A primeira vertente do Estudo Sócio-Económico FIVA, visou a análise aos clubes, tendo sido inquiridos um total de 1735 representantes de clubes, dispersos por todos os países em que a FIVA está representada.

Uma das questões prendia-se com os principais receios que os Clubes têm relativamente ao futuro. Em 78% dos casos foi apontado o receio de maiores restrições à circulação dos veículos históricos, seguido da percepção negativa da sociedade influenciada pelas motivações ambientais (51%) e a hipotética falta de disponibilidade de combustível (23%).

Uma das maiores ameaças aos Clubes é a falta de sócios com disponibilidade para integrar os corpos sociais e gerir a colectividade, como confessaram 42% dos Clubes inquiridos. No entanto, 40% dos Clubes antecipa um crescimento da massa associativa ao longo dos próximos anos e 38% preveem uma estabilização.

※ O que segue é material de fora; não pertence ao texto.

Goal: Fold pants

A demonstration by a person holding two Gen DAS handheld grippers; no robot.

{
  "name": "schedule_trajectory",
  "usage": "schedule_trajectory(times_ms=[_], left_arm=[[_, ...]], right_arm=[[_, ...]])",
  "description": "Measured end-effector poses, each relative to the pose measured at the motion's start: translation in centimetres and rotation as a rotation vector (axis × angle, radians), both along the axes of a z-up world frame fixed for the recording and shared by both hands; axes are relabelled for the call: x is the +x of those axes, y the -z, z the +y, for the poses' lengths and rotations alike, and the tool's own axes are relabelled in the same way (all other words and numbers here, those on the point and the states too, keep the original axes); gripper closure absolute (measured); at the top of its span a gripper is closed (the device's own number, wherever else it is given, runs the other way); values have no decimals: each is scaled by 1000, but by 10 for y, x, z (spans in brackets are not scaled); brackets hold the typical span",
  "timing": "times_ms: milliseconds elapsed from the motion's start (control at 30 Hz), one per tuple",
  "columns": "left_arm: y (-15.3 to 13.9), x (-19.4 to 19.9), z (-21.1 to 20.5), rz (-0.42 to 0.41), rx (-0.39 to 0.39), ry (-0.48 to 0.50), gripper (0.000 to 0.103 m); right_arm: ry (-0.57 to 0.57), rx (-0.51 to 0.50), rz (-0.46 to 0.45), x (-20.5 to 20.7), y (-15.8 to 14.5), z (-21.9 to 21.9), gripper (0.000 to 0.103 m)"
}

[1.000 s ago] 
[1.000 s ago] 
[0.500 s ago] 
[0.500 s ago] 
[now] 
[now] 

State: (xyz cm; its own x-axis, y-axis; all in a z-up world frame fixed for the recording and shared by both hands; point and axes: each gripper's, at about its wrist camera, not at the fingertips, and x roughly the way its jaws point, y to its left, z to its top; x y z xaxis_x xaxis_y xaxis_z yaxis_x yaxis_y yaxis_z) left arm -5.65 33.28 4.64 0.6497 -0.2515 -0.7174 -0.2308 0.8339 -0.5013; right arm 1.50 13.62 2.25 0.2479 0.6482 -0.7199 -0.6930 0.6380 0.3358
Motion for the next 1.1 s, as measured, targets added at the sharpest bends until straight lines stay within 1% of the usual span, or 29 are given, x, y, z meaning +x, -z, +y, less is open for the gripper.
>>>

Apenas 23% esperam perder sócios.

Nesta perda de sócios pesa a não renovação, pois a média de idades dos sócios está nos 55 anos, com 43% dos clubes a registar um progressivo aumento desta média, 45% a assumir uma estagnação e apenas 12% a verificar uma descida da média de idades.

Este estudo envolveu Clubes de diferentes escalas, sendo 12% de âmbito internacional, 30% nacional, 24% regional e 31% local, com 3% a representarem secções de Clubes maiores. No total dos Clubes sondados, o número médio de sócios é de 400, sendo que apenas 14% dos clubes têm mais de 500 membros e apenas 32% têm 50 ou menos sócios.

Dos Clubes inquiridos, 51% assumem-se como multimarcas e 23% monomarca, com os restantes a serem temáticos ou dedicados a um só modelo.

Em média, o custo ser associado é de 36€ anuais.

De entre os associados, 75% têm um veículo histórico e 29% têm um pré-clássico, ou seja, um veículo com 20 a 29 anos.